Entre las súplicas que componen las letanías en honor de San José nos encontramos esta sugestiva invocación, llena de densidad teológica: José, terror de los demonios, ruega por nosotros. Nada infunde tanto pavor a Satanás como la humildad, la sencillez y el silencio de las almas santas y escondidas; es algo que, a pesar de su aguda inteligencia luciferina, su orgullo no le permite entender ni soportar. Michel Gasnier, en su obra Los silencios de San José, nos ofrece una luminosa reflexión en este sentido:
José, «no protestaba por
los callos de sus manos, cada vez más duros, por el sudor que perlaba por su
frente y secaba con el dorso de su mano, antes bien cantaba mientras trabajaba
en su taller. Cantaba al ritmo de su mazo y repetía los versículos del salmo
150 que su tatarabuelo David había compuesto:
¡Alabad al Señor con arpas
y cítaras!
¡Alabadla con tambores y
danzas!
¡Alabadle con instrumentos
de cuerda y con flautas!
¡Alabadle con platillos
sonoros!
¡Alabadle con platillos
resonantes!
El címbalo que José tañía
era su hacha, su flauta una regla, su tímpano una garlopa, su salterio una
sierra, su cítara un martillo. Mientras los utilizaba, su corazón permanecía
unido a Dios y su alma se elevaba hacia él.
El demonio jamás
franqueaba la puerta de su taller. Se sentía confundido y desarmado frente a
este hombre humilde. Por listo que fuese, no era capaz de comprender el
misterio de quien le parecía a la vez indefenso y inexpugnable. No sabía por
donde atacarle, por donde tentarle. Para tener éxito con un alma, necesita
encontrar en ella un mínimo de rebelión, un esbozo del Non serviam!
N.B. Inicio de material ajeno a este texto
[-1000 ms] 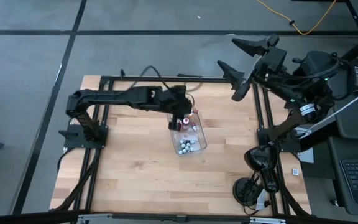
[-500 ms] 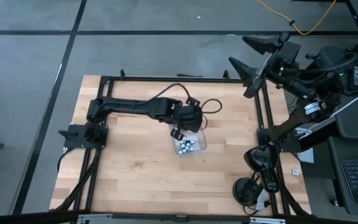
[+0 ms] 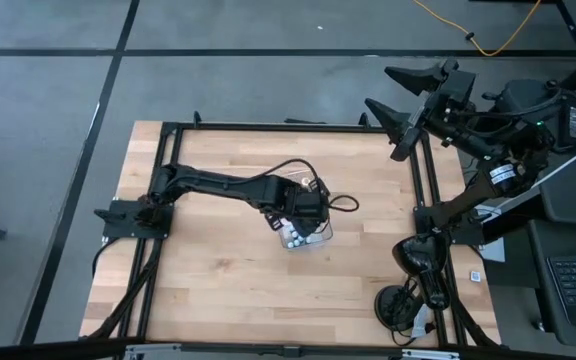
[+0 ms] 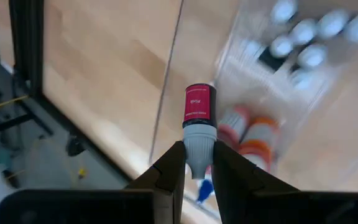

Pero
este misterioso carpintero parecía tan feliz aserrando troncos de árboles y
dando forma a las ruedas de las carretas, que Satanás odiaba hasta el ruido de
su martillo y de su sierra, que, a sus oídos, sonaba como una música religiosa.
El espectáculo de aquel hombre justo era una tortura para él» (M. Gasnier, Los
silencios de San José, Ed. Palabra 2002, p. 41-42).